Instructions to follow:
Everything below from the line with "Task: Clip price" through the line with "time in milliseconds" should be copied exactly, and nothing else; leave out the pictures.

Records supplied:
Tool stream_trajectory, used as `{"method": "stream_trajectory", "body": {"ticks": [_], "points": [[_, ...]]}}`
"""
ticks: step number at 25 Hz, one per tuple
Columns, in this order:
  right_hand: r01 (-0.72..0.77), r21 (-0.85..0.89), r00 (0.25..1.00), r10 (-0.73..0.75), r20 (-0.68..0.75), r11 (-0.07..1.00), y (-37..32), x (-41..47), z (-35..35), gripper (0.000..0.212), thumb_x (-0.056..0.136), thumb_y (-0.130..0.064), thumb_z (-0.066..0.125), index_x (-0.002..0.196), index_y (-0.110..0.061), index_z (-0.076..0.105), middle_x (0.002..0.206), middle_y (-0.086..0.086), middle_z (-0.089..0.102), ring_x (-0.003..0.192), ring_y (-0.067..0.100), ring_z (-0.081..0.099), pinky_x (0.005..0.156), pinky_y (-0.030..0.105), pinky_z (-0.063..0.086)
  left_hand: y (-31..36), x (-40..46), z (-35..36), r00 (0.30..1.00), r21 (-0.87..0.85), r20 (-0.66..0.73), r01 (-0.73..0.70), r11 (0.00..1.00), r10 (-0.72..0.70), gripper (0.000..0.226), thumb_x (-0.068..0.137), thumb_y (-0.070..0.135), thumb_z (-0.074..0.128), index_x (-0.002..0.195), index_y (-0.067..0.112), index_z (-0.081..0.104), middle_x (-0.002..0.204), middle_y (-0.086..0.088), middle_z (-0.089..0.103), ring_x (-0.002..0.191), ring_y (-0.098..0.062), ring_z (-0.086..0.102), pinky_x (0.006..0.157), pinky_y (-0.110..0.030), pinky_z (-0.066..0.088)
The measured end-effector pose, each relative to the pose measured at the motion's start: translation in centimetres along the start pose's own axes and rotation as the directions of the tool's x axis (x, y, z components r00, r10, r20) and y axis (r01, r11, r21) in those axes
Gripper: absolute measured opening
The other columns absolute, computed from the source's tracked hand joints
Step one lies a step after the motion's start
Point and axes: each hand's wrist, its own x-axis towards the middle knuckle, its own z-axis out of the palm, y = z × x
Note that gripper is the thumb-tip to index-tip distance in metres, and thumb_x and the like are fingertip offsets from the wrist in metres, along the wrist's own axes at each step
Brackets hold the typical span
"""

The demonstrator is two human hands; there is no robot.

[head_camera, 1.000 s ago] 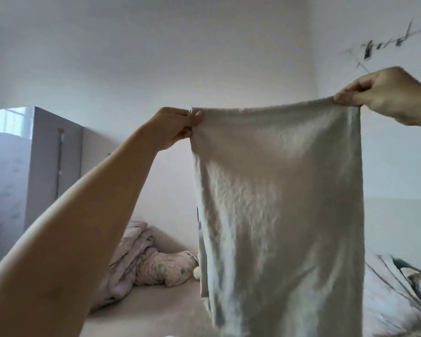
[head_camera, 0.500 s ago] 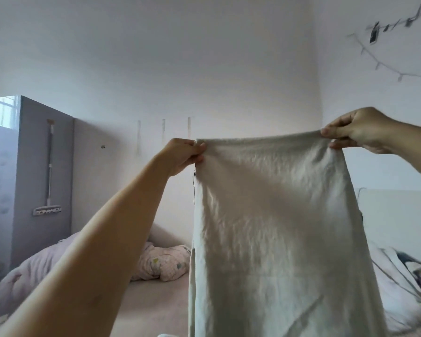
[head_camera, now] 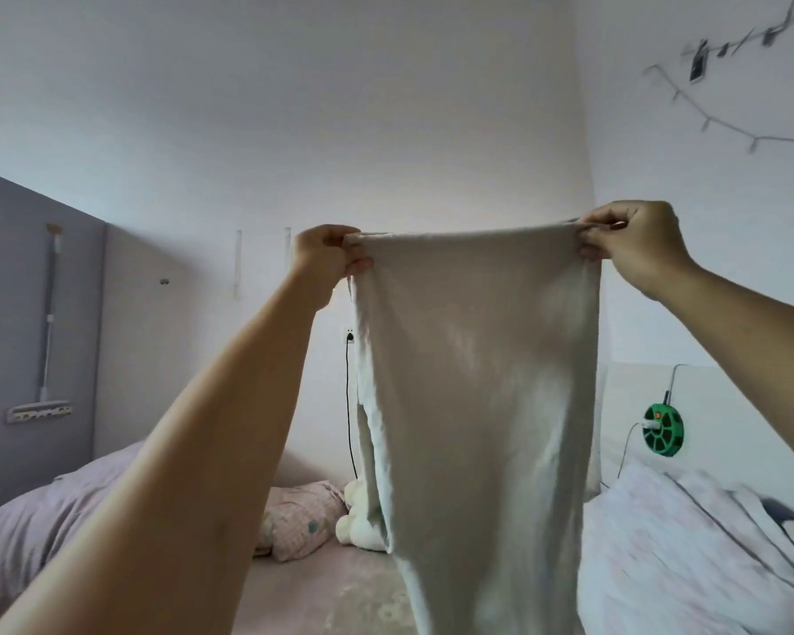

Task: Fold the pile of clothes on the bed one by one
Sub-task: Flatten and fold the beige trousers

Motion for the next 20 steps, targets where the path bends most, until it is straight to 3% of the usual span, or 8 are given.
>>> {"method": "stream_trajectory", "body": {"ticks": [2, 5, 7, 10, 12, 15, 19, 20], "points": [[0.022, -0.069, 0.999, -0.02, 0.031, 0.997, -0.1, -1.1, -0.9, 0.014, 0.083, 0.001, 0.066, 0.096, -0.004, 0.069, 0.089, 0.009, 0.064, 0.067, 0.015, 0.058, 0.055, 0.009, 0.052, 0.2, -1.0, -0.7, 1.0, 0.117, 0.026, -0.005, 0.993, 0.002, 0.025, 0.082, -0.013, 0.062, 0.082, 0.011, 0.063, 0.078, -0.001, 0.059, 0.066, -0.01, 0.057, 0.052, -0.015, 0.051], [-0.023, -0.105, 0.989, 0.038, 0.142, 0.994, -0.2, -4.7, -2.1, 0.016, 0.081, 0.0, 0.07, 0.095, -0.008, 0.07, 0.084, 0.004, 0.065, 0.065, -0.005, 0.058, 0.059, 0.001, 0.044, -0.6, -5.2, -2.6, 0.998, 0.18, 0.042, 0.028, 0.983, -0.036, 0.025, 0.081, -0.008, 0.065, 0.099, 0.009, 0.064, 0.076, 0.003, 0.059, 0.046, 0.007, 0.052, 0.042, -0.005, 0.035], [-0.102, -0.093, 0.97, 0.12, 0.213, 0.99, 0.0, -8.7, -3.2, 0.015, 0.079, 0.0, 0.072, 0.091, -0.008, 0.071, 0.079, -0.004, 0.067, 0.063, -0.014, 0.057, 0.065, -0.002, 0.042, -2.3, -9.0, -4.3, 0.994, 0.16, 0.054, 0.088, 0.983, -0.098, 0.028, 0.081, -0.006, 0.066, 0.106, 0.007, 0.065, 0.076, 0.005, 0.063, 0.05, 0.011, 0.055, 0.048, -0.003, 0.038], [-0.252, -0.113, 0.899, 0.276, 0.341, 0.961, 1.2, -17.3, -5.5, 0.016, 0.076, 0.0, 0.074, 0.081, -0.015, 0.071, 0.068, -0.011, 0.07, 0.064, -0.01, 0.06, 0.063, 0.0, 0.044, -6.3, -17.1, -7.7, 0.957, 0.096, 0.13, 0.248, 0.964, -0.259, 0.028, 0.082, -0.008, 0.064, 0.109, 0.0, 0.065, 0.071, 0.007, 0.069, 0.067, -0.001, 0.062, 0.065, -0.009, 0.049], [-0.351, -0.129, 0.836, 0.373, 0.402, 0.927, 2.2, -24.0, -7.3, 0.017, 0.071, 0.0, 0.077, 0.077, -0.015, 0.072, 0.075, -0.003, 0.072, 0.063, -0.008, 0.061, 0.063, 0.0, 0.044, -8.9, -24.0, -10.0, 0.898, 0.082, 0.179, 0.394, 0.916, -0.402, 0.019, 0.082, -0.009, 0.063, 0.098, 0.001, 0.067, 0.073, 0.001, 0.069, 0.07, -0.007, 0.063, 0.067, -0.015, 0.053], [-0.455, -0.146, 0.728, 0.461, 0.507, 0.878, 3.7, -34.4, -10.0, 0.021, 0.057, -0.02, 0.086, 0.074, -0.014, 0.074, 0.083, 0.006, 0.074, 0.067, -0.005, 0.063, 0.066, 0.002, 0.046, -12.1, -34.8, -13.4, 0.798, 0.101, 0.236, 0.548, 0.831, -0.555, 0.015, 0.082, -0.01, 0.061, 0.081, 0.004, 0.064, 0.068, 0.002, 0.067, 0.064, -0.008, 0.063, 0.066, -0.017, 0.054], [-0.626, -0.277, 0.501, 0.648, 0.573, 0.729, 5.8, -48.9, -13.2, 0.031, 0.048, -0.041, 0.09, 0.066, -0.02, 0.076, 0.077, -0.001, 0.074, 0.065, 0.002, 0.061, 0.062, 0.008, 0.047, -16.8, -49.6, -17.7, 0.566, 0.19, 0.265, 0.763, 0.618, -0.781, 0.015, 0.087, -0.009, 0.055, 0.083, 0.006, 0.056, 0.067, 0.001, 0.062, 0.061, -0.006, 0.06, 0.056, -0.015, 0.049], [-0.65, -0.316, 0.455, 0.687, 0.566, 0.691, 6.3, -51.9, -13.7, 0.027, 0.053, -0.037, 0.09, 0.066, -0.018, 0.074, 0.073, -0.004, 0.073, 0.067, 0.004, 0.061, 0.062, 0.008, 0.047, -18.0, -52.6, -18.4, 0.514, 0.229, 0.267, 0.788, 0.572, -0.815, 0.014, 0.089, -0.007, 0.054, 0.085, 0.006, 0.054, 0.072, -0.003, 0.06, 0.065, -0.009, 0.059, 0.058, -0.017, 0.049]]}}
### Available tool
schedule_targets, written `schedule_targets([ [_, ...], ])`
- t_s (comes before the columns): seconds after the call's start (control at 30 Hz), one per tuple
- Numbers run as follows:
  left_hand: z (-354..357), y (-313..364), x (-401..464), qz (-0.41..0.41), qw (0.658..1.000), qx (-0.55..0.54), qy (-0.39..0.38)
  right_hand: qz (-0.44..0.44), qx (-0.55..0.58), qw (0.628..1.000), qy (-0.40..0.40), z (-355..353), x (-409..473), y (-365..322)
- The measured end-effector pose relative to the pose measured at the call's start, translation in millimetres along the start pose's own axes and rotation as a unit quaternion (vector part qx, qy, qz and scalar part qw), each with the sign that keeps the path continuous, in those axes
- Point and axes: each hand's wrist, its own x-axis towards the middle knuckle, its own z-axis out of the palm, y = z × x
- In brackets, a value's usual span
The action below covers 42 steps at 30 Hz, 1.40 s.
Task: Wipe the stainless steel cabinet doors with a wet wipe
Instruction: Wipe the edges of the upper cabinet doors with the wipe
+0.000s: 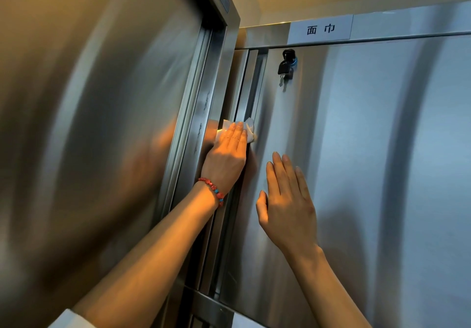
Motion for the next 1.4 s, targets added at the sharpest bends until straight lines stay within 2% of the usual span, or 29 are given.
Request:
schedule_targets([
  [0.5,-5,-1,6,-0.038,0.998,-0.046,-0.015,-0.001,0.002,1.000,-0.004,0,0,0],
  [0.67,-8,-8,13,-0.024,0.998,-0.049,-0.002,-0.003,0.002,1.000,-0.001,0,0,1],
  [0.9,-7,-3,17,-0.045,0.996,-0.060,-0.039,0.000,0.011,1.000,0.008,0,0,1],
  [1.27,-5,-10,38,-0.050,0.996,-0.054,-0.043,0.001,0.010,1.000,0.007,1,0,0],
  [1.4,6,-20,52,-0.050,0.993,-0.045,-0.100,-0.001,0.003,1.000,0.012,4,-1,1],
])
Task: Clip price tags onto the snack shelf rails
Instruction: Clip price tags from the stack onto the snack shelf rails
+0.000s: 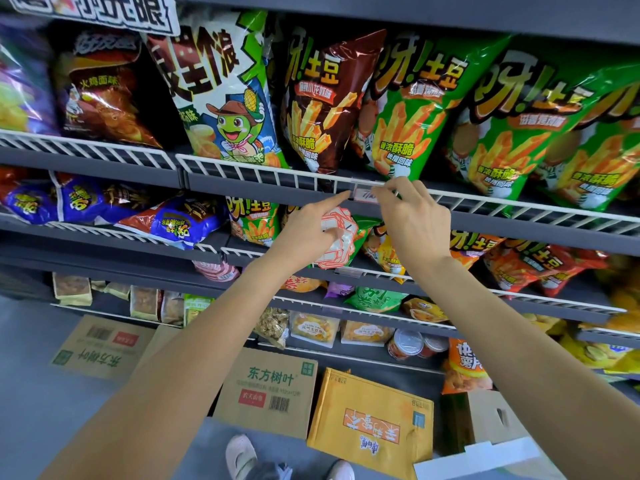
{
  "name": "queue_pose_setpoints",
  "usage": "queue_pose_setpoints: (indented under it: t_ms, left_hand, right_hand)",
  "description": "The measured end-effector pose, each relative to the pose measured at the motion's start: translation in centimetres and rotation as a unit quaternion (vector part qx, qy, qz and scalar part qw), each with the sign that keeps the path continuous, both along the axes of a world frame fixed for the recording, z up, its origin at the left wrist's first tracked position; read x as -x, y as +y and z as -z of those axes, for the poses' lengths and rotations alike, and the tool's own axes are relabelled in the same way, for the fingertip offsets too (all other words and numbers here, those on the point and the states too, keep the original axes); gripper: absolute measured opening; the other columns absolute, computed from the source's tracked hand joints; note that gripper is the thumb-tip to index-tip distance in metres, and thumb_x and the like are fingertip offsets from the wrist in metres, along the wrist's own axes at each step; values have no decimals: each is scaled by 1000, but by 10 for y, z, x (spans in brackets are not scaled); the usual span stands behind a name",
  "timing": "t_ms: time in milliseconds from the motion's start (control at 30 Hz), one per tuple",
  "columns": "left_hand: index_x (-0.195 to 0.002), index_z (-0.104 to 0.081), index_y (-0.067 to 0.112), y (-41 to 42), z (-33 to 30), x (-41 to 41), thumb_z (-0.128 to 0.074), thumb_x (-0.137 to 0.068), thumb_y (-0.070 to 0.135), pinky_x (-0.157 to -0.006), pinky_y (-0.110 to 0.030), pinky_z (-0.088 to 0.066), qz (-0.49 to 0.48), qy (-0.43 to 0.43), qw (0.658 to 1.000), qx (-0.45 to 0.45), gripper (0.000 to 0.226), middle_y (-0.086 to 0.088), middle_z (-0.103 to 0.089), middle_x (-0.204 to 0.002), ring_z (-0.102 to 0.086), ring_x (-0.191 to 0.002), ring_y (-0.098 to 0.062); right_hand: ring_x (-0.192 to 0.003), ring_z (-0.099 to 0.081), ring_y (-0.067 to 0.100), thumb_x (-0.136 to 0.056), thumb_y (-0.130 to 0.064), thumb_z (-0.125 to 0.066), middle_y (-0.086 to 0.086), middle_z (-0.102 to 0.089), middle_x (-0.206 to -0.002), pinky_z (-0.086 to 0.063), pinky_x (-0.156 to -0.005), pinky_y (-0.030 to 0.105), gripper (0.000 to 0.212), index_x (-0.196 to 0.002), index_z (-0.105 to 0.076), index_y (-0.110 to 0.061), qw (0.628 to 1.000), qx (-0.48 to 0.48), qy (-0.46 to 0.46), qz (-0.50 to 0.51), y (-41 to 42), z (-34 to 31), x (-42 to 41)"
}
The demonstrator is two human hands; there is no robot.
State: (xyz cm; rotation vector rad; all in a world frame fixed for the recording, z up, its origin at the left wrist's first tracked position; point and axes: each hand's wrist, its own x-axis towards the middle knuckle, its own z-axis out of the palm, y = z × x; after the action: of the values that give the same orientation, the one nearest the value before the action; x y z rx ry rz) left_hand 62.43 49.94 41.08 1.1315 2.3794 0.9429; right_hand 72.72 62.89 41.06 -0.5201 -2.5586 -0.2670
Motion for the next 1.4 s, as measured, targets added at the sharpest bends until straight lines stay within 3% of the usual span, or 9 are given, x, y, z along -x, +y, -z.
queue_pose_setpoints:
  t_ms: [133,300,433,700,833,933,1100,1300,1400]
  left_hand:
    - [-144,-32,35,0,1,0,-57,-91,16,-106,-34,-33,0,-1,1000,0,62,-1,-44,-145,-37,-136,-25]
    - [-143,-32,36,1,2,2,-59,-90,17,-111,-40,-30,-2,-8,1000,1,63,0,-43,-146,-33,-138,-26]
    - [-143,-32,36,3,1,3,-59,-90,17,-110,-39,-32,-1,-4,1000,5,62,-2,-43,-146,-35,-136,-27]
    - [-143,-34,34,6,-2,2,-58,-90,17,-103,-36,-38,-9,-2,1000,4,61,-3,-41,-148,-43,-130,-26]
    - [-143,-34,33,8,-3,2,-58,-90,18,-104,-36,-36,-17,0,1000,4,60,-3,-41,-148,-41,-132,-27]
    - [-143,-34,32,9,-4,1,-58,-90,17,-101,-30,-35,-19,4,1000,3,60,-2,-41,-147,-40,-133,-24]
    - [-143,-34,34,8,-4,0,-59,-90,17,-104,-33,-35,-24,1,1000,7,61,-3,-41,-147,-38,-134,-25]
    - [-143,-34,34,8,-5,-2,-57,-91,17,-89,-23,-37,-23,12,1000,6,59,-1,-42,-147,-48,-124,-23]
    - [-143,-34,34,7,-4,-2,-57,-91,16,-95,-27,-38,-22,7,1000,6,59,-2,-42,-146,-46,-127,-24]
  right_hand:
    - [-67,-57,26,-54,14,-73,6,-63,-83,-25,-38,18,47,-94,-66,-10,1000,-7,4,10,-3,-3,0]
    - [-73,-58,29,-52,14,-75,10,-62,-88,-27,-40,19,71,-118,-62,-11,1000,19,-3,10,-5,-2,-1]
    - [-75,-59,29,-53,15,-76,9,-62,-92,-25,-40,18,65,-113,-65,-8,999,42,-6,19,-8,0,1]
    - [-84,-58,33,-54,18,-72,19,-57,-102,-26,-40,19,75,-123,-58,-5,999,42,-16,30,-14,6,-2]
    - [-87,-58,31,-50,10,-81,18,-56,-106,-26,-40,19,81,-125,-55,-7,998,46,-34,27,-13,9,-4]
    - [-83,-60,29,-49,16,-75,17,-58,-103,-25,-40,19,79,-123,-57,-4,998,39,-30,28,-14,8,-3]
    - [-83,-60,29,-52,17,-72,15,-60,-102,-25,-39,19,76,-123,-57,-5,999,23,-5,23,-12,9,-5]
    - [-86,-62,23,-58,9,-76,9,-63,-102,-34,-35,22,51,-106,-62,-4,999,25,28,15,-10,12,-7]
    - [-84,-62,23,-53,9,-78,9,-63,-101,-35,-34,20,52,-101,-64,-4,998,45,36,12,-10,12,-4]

Written solution:
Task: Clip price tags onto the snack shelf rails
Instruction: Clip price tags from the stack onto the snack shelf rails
+0.000s: 
{
  "name": "queue_pose_setpoints",
  "usage": "queue_pose_setpoints: (indented under it: t_ms, left_hand, right_hand)",
  "description": "The measured end-effector pose, each relative to the pose measured at the motion's start: translation in centimetres and rotation as a unit quaternion (vector part qx, qy, qz and scalar part qw), each with the sign that keeps the path continuous, both along the axes of a world frame fixed for the recording, z up, its origin at the left wrist's first tracked position; read x as -x, y as +y and z as -z of those axes, for the poses' lengths and rotations alike, and the tool's own axes are relabelled in the same way, for the fingertip offsets too (all other words and numbers here, those on the point and the states too, keep the original axes); gripper: absolute measured opening; the other columns absolute, computed from the source's tracked hand joints; note that gripper is the thumb-tip to index-tip distance in metres, and thumb_x and the like are fingertip offsets from the wrist in metres, along the wrist's own axes at each step; values have no decimals: each is scaled by 1000, but by 10 for y, z, x (spans in brackets are not scaled); the usual span stands behind a name",
  "timing": "t_ms: time in milliseconds from the motion's start (control at 30 Hz), one per tuple",

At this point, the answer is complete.